_WHAT YOU SHOULD DO_
Look through the entries below for the string "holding", and copy each line where it is found.

_INPUT DATA_
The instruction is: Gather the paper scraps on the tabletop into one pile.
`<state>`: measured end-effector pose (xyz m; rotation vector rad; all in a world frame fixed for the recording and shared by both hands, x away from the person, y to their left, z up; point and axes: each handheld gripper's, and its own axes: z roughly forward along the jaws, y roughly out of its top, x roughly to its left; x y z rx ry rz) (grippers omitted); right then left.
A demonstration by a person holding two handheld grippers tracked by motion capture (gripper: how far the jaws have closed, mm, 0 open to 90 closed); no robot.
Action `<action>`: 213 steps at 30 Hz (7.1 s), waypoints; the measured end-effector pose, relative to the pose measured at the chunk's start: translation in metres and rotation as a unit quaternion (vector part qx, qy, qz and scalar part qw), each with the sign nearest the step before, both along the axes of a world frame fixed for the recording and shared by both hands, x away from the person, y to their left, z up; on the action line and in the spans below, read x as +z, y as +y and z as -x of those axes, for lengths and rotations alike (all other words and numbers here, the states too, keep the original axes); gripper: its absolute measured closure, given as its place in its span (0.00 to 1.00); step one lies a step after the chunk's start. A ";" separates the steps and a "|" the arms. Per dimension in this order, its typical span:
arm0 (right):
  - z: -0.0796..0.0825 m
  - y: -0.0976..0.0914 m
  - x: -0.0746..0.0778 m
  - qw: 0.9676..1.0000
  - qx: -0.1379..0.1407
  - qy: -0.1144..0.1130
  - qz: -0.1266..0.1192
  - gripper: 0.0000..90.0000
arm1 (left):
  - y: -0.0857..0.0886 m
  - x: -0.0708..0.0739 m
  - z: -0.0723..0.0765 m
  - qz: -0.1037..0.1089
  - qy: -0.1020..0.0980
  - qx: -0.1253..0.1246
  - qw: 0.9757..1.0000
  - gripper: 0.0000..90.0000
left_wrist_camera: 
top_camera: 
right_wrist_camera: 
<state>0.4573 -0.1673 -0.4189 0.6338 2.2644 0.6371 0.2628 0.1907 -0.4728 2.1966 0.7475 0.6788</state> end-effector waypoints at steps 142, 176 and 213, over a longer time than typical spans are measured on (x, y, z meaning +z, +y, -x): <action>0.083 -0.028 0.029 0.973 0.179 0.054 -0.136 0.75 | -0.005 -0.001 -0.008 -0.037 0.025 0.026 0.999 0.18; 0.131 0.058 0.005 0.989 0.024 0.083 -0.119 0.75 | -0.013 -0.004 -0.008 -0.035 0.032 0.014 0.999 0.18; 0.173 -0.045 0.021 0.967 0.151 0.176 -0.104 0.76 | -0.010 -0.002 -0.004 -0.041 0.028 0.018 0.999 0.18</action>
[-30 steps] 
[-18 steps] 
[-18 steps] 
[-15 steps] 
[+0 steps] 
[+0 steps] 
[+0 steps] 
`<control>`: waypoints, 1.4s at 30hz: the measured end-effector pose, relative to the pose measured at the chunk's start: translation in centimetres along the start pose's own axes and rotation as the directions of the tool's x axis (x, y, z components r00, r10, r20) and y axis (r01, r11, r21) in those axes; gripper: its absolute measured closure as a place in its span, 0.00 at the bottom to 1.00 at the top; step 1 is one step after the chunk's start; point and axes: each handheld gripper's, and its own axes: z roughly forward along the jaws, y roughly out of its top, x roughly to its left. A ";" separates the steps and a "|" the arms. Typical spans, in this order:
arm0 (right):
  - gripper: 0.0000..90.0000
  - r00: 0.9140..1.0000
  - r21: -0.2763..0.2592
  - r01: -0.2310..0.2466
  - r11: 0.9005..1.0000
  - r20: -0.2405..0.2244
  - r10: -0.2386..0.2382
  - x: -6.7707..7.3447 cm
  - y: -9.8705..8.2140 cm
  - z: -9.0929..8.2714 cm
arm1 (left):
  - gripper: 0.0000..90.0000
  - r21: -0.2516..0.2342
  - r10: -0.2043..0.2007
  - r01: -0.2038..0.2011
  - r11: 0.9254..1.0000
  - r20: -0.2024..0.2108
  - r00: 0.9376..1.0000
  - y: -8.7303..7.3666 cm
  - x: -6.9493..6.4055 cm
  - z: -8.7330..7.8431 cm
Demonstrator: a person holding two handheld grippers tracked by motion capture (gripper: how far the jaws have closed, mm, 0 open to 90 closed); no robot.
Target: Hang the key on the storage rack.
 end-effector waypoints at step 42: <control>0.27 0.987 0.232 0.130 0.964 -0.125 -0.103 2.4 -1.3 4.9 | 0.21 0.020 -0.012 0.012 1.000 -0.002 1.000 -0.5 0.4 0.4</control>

_RESPONSE AREA_
A demonstration by a person holding two handheld grippers tracked by motion capture (gripper: how far the jaws have closed, mm, 0 open to 90 closed); no robot.
Demonstrator: a person holding two handheld grippers tracked by motion capture (gripper: how far the jaws have closed, mm, 0 open to 90 closed); no robot.

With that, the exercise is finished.